Summary: It was lowly shepherds who got the most impressive announcement about the birth of the Messiah. That tells us a lot about the God we serve.

I think the presence of the shepherds has to be one of my favorite parts of the Christmas story. They don’t say much. They don’t do much. But it sure was important to God that they be there for the birth of Jesus. And that says a lot. When the time came to tell Zechariah about the birth of John the Baptist, God sent one angel. When the time came to tell Mary about the birth of Jesus, God sent one angel. When the time came to announce the birth of Jesus to the shepherds, he sent a whole sky full of angels.

If you were planning to launch a political campaign, a new business or a new product line, who would you plan to invite first? It would be people who have money or power. And that’s sure not shepherds. I bet if you asked people in the first century who should be invited to the coming out party for the Messiah the list would start with the high priests, some religious scholars. A few might say King Herod. He was the king after all, but he was a really cruel king, so I think that if he ever made it onto an invitation list it would have been only temporary. He would have gotten scratched pretty quickly. But who got the first invitation?

Shepherds, shepherds who had been sleeping outside. Can you remember ever sleeping outside?

In recent years whenever we have camped out the campgrounds have had good showers and a good, hot shower always feels good. But I remember some campouts when I was a kid, especially in boy scouts where there weren’t any showers and boy did it feel good to get home and get the dirt and the smell of the campfire smoke off and really get cleaned up. And that was just after a couple of days, and we were sleeping in a tent. We don’t know how long the shepherds had been camping out. And if they had any tent at all I’m sure it didn’t have a sealed floor like our tents today.

I’ve been part of a lot of Sunday School Christmas programs over the years and I’ve seen how the moms or teachers care for our shepherd robes. They are hung up carefully all year. If a little boy takes his off and throws it on the ground it gets picked up right away and it might get ironed. But if we really wanted authentic shepherd costumes for next years’ Christmas program, we should have the kids sleep in their robes for a week and then drag them around the barn yard a few times. Drag the robes, I mean, not the kids.

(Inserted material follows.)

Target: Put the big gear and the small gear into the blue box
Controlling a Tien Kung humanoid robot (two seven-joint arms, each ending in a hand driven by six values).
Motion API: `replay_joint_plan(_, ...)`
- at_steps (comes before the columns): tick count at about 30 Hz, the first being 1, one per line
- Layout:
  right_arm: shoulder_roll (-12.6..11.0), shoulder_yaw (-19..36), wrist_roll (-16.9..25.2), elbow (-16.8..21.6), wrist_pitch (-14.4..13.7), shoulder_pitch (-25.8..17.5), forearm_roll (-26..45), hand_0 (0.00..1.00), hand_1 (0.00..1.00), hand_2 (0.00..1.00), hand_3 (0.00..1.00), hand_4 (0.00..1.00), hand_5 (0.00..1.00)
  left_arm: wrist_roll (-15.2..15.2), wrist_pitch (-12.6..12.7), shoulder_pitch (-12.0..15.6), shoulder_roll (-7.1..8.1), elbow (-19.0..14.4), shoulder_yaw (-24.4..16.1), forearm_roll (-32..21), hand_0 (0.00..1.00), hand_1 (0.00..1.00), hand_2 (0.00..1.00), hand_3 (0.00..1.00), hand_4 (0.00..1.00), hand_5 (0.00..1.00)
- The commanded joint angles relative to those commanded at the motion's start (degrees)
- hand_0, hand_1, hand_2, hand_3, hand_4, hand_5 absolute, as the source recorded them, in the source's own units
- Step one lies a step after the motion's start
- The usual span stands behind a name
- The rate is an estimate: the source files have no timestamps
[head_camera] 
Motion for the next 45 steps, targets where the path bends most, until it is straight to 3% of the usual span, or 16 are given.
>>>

And it was shepherds who got invited right into the makeshift nursery to admire that little baby who was the newborn Son of God.

When the angels told the shepherds their good news they said it was “good news of great joy for all the people.” And if the shepherds were included, then it really was for all people. And if they were included, then there is room for us, too.

If we translated the story into our modern economy, well we don’t have many shepherds around. To whom would God have sent the angels? Maybe to Mexican immigrant workers, maybe to someone who has been laid off and unemployed for 6 months, maybe to someone who is new in town and a stranger to everyone. And if it’s good news of great joy for all the people, then there is room for us, too.

That’s the kind of God we serve. I’ve just finished reading through the Prophet Isaiah in my own personal devotions and one of my favorite verses in the whole Bible is Isaiah 57:15: “For thus says the high and lofty one who inhabits eternity, whose name is Holy: I dwell in the high and holy place, and also with those who are contrite and humble in spirit, to revive the spirit of the humble, and to revive the heart of the contrite.” That’s the God of the Old Testament. He loves the humble.

And Jesus is just the same in the New Testament. He started his life about as humbly as you can, in a manger in a stable. He always seemed to end up with the blind and the lame, the lepers and social outcasts. He even touched lepers. Nobody else did that. He wasn’t above doing the dirty work himself. He got down and washed the feet of his disciples, even when they were having stupid arguments about who was greatest.

God loves humble people. And that’s a message for our time when so many things are tilting for the rich and the poor are falling farther and farther behind. This Christmas, remember that God has a special place in his heart for the people who are on the bottom. That’s a message about what our God is like for this Christmas morning.